THE PROBLEM ▸
Repeat the lines of the data that follow, please, starting at the first and stopping after the one with "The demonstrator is".

DATA SECTION ▸
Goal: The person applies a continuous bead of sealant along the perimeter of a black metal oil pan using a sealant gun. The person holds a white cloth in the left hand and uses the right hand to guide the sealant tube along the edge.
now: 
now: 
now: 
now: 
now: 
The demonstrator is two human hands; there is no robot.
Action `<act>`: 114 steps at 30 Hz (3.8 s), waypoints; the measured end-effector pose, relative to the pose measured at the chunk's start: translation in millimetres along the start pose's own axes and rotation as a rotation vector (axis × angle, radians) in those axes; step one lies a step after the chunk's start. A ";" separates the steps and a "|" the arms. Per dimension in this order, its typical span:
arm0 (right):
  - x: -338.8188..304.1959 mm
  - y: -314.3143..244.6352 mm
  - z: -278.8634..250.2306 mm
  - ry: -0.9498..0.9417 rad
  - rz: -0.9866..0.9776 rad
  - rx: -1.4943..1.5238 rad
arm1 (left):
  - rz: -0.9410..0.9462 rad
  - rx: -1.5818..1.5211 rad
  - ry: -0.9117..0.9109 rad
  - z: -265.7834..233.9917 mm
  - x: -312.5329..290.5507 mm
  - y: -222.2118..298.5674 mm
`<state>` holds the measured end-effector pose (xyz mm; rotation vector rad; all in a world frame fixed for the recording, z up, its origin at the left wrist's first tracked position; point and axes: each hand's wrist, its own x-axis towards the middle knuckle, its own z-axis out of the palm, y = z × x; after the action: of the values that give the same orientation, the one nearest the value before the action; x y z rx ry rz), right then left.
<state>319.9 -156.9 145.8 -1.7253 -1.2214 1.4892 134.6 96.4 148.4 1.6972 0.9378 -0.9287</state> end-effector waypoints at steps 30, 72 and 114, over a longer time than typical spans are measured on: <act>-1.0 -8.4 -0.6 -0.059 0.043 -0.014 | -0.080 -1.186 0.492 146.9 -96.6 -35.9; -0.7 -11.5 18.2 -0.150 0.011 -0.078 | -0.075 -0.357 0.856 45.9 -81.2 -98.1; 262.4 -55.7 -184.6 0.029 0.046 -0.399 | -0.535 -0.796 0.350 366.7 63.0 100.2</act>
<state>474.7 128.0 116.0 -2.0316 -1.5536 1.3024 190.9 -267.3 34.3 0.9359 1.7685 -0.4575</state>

RESPONSE FOR THIS EXERCISE ▸
Goal: The person applies a continuous bead of sealant along the perimeter of a black metal oil pan using a sealant gun. The person holds a white cloth in the left hand and uses the right hand to guide the sealant tube along the edge.
now: 
now: 
now: 
now: 
now: 
The demonstrator is two human hands; there is no robot.

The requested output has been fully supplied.